Task instructions:
Determine how many lines in the entries below contain "name", and output only that number.

* * * *

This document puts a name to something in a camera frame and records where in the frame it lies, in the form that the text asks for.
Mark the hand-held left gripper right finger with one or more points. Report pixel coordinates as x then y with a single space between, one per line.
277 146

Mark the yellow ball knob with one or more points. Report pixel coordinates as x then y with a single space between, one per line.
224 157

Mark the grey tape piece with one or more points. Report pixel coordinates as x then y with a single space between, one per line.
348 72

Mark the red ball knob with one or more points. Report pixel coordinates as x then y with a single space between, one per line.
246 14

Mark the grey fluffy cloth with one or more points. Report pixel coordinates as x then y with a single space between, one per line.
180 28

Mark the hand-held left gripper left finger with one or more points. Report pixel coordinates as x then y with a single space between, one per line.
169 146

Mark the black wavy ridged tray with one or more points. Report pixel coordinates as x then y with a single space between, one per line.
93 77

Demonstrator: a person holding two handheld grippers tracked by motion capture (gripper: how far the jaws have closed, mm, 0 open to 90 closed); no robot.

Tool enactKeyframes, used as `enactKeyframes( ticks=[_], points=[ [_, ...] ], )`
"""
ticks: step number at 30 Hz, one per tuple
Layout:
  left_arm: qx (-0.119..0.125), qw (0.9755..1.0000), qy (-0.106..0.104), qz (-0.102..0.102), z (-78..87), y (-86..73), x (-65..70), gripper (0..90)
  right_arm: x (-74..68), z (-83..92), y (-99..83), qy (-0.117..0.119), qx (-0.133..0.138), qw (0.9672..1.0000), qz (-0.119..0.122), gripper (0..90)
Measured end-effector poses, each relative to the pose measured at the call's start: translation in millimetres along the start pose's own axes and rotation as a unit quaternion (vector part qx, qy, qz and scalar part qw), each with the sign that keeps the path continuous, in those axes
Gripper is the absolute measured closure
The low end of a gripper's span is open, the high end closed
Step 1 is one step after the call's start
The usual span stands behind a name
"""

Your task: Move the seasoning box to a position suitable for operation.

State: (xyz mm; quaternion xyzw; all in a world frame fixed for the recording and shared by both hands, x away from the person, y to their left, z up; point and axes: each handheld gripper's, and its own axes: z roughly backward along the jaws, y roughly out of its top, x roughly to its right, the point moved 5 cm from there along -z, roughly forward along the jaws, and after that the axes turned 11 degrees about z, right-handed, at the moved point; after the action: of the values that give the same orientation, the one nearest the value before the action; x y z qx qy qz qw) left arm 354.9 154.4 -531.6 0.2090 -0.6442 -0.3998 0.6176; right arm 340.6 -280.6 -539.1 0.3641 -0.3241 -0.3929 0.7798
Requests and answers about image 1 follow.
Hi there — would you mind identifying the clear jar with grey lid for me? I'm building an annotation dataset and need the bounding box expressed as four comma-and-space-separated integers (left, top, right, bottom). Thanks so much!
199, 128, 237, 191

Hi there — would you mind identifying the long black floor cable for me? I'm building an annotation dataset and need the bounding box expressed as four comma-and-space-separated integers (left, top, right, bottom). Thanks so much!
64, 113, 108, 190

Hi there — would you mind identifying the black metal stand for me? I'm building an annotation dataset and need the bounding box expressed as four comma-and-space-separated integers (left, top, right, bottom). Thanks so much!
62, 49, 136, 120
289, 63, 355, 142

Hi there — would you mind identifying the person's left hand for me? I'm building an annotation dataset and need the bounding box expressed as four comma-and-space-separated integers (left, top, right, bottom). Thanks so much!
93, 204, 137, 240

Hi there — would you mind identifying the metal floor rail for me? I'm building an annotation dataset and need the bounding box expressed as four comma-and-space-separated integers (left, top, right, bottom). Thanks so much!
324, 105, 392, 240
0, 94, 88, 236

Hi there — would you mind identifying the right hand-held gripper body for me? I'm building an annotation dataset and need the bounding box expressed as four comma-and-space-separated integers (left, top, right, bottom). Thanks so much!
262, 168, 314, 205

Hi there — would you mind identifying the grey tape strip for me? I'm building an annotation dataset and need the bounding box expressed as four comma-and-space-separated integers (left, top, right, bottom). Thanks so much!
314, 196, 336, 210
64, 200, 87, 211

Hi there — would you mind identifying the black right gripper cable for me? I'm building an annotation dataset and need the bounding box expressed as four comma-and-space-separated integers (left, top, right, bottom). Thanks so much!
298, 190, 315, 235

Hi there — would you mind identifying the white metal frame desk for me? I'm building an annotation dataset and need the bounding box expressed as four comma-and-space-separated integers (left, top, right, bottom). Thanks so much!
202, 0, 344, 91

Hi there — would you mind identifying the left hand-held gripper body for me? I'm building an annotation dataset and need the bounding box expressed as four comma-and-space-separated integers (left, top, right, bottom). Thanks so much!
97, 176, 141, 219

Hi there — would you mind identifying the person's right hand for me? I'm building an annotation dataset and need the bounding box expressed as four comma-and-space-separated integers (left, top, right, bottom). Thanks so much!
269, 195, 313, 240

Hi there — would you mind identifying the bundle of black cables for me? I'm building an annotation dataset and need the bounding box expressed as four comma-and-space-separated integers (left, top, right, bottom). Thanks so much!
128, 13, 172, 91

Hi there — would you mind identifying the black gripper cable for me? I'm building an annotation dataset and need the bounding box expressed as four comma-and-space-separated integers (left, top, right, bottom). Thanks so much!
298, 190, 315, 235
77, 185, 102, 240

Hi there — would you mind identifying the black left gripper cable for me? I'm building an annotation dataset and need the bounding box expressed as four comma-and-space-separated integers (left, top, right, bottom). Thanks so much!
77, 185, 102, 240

* * * *

Answer to the exercise:
2